Closed league for billionaire owners who want to get a greater percentage of the $$ and more control over the scheduling vs what the Champions league currently provides.

Business decision regarding price money and a platform to play more meaninful games instead of traveling to play lesser squads in the group stages or rounds of 32, etc.

Letting the market decide and not threatening one league or the other like uefa and fifa are doing in a attempt protect there cash cows might be less controversial but what funny would that be in war for more $$.


----------



## espola (Apr 20, 2021)

lafalafa said:


> Closed league for billionaire owners who want to get a greater percentage of the $$ and more control over the scheduling vs what the Champions league currently provides.
> 
> Business decision regarding price money and a platform to play more meaninful games instead of traveling to play lesser squads in the group stages or rounds of 32, etc.
> 
> Letting the market decide and not threatening one league or the other like uefa and fifa are doing in a attempt protect there cash cows might be less controversial but what funny would that be in war for more $$.
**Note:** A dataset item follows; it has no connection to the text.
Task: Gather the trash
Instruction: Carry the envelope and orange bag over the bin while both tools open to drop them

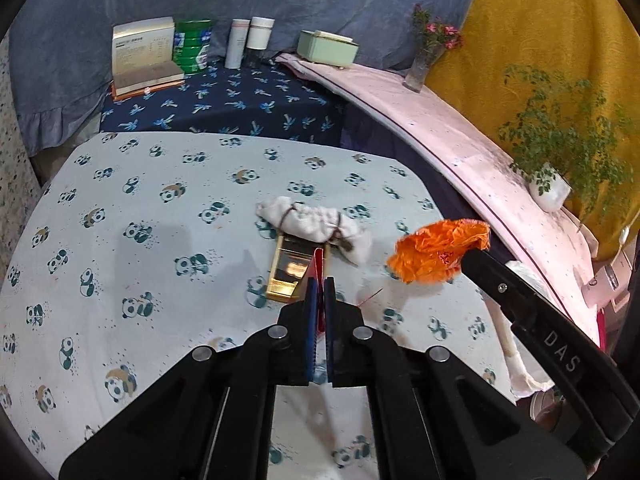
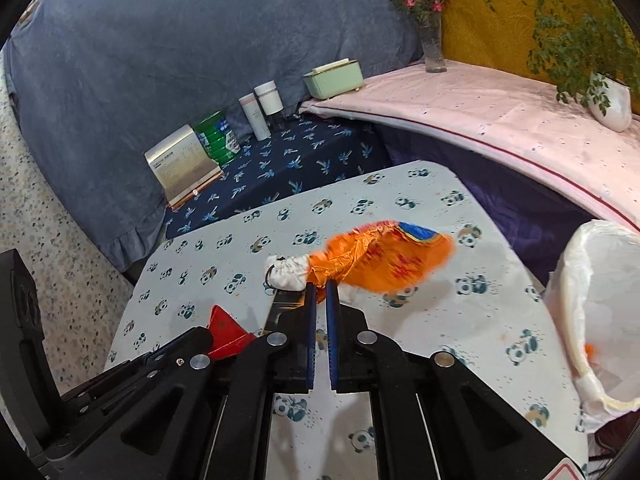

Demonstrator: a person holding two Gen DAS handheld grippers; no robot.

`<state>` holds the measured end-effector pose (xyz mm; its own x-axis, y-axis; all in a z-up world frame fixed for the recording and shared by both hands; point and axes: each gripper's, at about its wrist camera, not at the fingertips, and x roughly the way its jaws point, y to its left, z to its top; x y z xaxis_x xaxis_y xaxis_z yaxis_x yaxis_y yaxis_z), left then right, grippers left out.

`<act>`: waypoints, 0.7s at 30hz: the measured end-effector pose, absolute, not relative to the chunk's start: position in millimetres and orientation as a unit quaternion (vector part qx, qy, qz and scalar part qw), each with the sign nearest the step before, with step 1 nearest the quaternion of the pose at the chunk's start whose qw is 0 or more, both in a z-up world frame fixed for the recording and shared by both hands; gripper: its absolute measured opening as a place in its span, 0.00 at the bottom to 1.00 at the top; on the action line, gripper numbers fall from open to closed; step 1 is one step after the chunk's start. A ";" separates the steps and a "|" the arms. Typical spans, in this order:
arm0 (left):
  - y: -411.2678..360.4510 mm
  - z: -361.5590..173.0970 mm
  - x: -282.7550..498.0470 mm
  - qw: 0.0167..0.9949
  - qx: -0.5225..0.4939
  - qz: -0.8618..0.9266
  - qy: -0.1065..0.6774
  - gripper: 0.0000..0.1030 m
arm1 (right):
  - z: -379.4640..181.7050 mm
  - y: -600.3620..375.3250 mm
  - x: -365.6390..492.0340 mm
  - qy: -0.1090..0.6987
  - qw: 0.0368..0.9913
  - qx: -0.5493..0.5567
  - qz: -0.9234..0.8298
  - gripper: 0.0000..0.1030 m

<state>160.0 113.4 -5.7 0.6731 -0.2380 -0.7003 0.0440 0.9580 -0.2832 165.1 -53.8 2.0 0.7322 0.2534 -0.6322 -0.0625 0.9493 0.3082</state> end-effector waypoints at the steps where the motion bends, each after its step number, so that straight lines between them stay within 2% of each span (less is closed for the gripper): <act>1: 107.8 -3.5 156.9 0.907 -0.119 -0.082 0.396 0.02 | 4.2 -57.8 161.4 0.353 0.922 0.136 0.083 0.05; 21: -27.2 22.8 122.6 0.903 -0.053 -0.178 0.388 0.02 | 21.4 -186.4 88.0 0.314 0.933 0.177 -0.011 0.05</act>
Perhaps a glimmer of hope that this situation could be the beginning of the end of the FIFA oligarchy.


----------



## whatithink (Apr 20, 2021)

I have to say that I'm pretty ambivalent about all this "outrage" from all and sundry.

The Premier League was setup as a break away from the Football League in England. There was nothing altruistic about it. It was all about money, plain and simple. Sure there is relegation, but the relegated teams get a huge pot of $ relative to their Championship rivals which gives them an enormous $ injection akin to doping to increase their chances of bouncing back up. The PL complaining that someone wants to break away ... yeah, whatever. The PL loses probably 80% if its revenue of they kick the 6 out IMO.
UEFA has bastardized the European Cup which was for the league champions, home & away knockout, to the Champions League and now to their new format, which basically means some teams (like Bayern who advocated for it) will likely always qualify, even if they have an off year. UEFA is all about $, earned on the back of the clubs. Their revamped comps BTW just mean more games for clubs, meaning bigger squads costing more $ (that they don't have to pay). Do they care about things like player welfare, do they F. Do they care about the $ to the clubs, do they F.
UEFA has nothing. They have no venues, they have no teams, they have sweet F all. They are corrupt, money hungry . What do they bring to the table for the clubs - a couple of competitions that the clubs can organize themselves and TV/sponsorship deals that the clubs also organize themselves.
Some Euro leagues are patently uncompetitive - actually the reality is most are pretty uncompetitive. The same clubs share the top spots year after year. The complaints that this is about "competition" is nonsense. Leicester is an anomaly. The EPL is the most competitive league because of the money the clubs get, but that $ is only there because you have the Manchester clubs, Liverpool, Chelsea, Arsenal etc. There is zero chance they get any deals like they have today without those clubs. The same for every domestic league and every Euro wide competition.
Fans complain all the time if their club doesn't buy this player, or that player. They complain if their owners don't dip into their pocket to remain at the top table. The outrage in England in particular is hilarious. The clubs make more money from TV and global reach than any local fans. The local money is icing but not the cake. Where does the money come from. Barcelona are in debt of $1B. The 12 clubs have a collective debt of something live $4-5B. WTF do people think is going to happen from a business perspective.
FIFA - a thoroughly crap and corrupt organization if ever there was one - complaining should give everyone pause to consider whether this is a good idea. An org that should be disbanded and buried in the dustbin of history. An org that allowed the WC to go to Qatar - where *6,500* workers have died.  Where is FIFA's outrage over that, how many times have they threatened to pull it. FIFA, who are organizing their own Club WC - which clubs do you think they want to suck money out of for that?
Agents have taken $1B out of soccer in the last few years. $1B taken out by agents. What are UEFA & FIFA doing - F all. Sure, they are making some sounds and what not, but, its not $ out of their pocket, so they couldn't give a crap. Suddenly they see a threat to their nest eggs and WOW, its all about integrity of the game ... INTEGRITY from F-ing FIFA or UEFA for that matter.
Just as an example here, look at the Haaland rumors - $150M to buy, agent wants $20M, father wants $20M, he wants to be paid $30M annually NET. How to F do fans think this will get paid for?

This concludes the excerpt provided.